Academic Editors: L. S. Leung and G. Siegel

Copyright © 2013 Chih-Hong Lee et al. This is an open access article distributed under the Creative Commons Attribution License, which permits unrestricted use, distribution, and reproduction in any medium, provided the original work is properly cited.

Abstract

Objectives. Pantothenate kinase-associated neurodegeneration (PKAN) is a rare disease caused by pantothenate kinase 2 (PANK2, OMIM 606157) mutations. This study is aimed to investigate clinical presentations, pathologies, and genetics in patients with PKAN. Methods.

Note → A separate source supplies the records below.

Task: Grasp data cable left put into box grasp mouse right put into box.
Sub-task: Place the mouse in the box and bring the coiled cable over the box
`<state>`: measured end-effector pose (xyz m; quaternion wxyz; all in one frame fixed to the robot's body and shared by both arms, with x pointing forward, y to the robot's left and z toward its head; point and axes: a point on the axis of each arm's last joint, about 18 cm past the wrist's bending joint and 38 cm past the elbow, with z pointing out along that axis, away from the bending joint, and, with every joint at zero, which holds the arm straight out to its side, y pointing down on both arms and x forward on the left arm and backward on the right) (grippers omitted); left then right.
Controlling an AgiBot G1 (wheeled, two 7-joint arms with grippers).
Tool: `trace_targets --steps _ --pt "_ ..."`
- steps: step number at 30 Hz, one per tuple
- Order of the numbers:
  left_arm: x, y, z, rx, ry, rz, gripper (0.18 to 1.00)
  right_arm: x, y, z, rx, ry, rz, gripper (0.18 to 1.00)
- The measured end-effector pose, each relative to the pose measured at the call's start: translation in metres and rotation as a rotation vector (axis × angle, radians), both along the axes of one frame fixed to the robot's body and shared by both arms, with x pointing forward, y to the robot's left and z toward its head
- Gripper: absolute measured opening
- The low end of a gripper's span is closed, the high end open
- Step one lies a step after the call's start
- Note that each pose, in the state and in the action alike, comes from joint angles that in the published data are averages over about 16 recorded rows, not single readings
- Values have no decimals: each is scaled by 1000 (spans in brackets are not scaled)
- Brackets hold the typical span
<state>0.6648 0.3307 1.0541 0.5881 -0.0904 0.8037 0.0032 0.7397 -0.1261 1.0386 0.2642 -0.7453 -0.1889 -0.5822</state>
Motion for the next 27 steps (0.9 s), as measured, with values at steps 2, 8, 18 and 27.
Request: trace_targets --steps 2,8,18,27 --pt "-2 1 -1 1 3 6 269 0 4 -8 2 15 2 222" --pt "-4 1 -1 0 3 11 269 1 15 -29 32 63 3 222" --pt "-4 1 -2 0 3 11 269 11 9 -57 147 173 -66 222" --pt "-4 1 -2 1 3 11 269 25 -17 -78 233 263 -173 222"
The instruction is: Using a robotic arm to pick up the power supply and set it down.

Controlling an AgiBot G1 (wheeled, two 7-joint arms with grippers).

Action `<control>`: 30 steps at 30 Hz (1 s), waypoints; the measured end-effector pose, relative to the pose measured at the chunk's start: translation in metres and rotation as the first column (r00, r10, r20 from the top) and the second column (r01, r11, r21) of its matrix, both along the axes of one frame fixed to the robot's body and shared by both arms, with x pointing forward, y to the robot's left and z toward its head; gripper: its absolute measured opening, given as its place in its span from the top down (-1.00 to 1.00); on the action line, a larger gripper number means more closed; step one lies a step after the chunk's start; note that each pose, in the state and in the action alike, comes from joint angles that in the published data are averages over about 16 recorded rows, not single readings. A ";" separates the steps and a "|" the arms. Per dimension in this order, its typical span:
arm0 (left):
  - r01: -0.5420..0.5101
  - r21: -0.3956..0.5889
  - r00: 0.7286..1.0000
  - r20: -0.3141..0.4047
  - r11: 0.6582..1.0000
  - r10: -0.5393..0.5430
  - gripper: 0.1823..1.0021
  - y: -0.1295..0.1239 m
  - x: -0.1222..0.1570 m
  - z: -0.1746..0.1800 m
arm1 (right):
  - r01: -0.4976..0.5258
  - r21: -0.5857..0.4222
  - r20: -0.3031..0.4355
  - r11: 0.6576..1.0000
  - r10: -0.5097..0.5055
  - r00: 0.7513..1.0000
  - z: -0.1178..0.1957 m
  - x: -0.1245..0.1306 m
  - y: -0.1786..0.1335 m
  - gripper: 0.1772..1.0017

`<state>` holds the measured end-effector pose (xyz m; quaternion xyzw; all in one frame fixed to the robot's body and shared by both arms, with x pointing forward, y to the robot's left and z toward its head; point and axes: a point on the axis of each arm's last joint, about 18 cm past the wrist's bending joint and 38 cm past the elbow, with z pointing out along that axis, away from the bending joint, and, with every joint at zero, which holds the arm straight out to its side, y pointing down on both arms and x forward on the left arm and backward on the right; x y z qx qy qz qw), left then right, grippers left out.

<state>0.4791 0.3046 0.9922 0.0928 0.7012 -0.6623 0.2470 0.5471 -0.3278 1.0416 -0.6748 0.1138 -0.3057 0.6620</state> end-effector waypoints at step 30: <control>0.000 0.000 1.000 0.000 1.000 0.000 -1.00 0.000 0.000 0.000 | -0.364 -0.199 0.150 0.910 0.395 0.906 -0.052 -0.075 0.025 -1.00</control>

Two patients with PKAN were reported. We reviewed the literature to include additional 19 patients with PKAN in Eastern Asia. These patients were divided into classic and atypical groups by the age of onset. We compared the data on PKAN patients of Asian and Caucasian populations. Results. We found iron deposits in the globus pallidus in our Patient 1 and a heterozygous truncating mutation (c.1408insT) in Patient 2. Literature review shows that generalized dystonia and bulbar signs are more common in classic PKAN patients, whereas segmental dystonia and tremors are more specific to atypical ones. Asian patients have less complex presentations—lower prevalence of pyramidal signs, mental impairment, and parkinsonism—than Caucasians. D378G in exon 3 is the most frequent mutation (28%) in Asians. Conclusions. Our study demonstrates that the distribution of dystonia is the major distinction between subgroups of PKAN. Caucasian patients have more complex presentations than Asians. Exon 3 and 4 are hot spots for screening PANK2 mutations in Asian patients.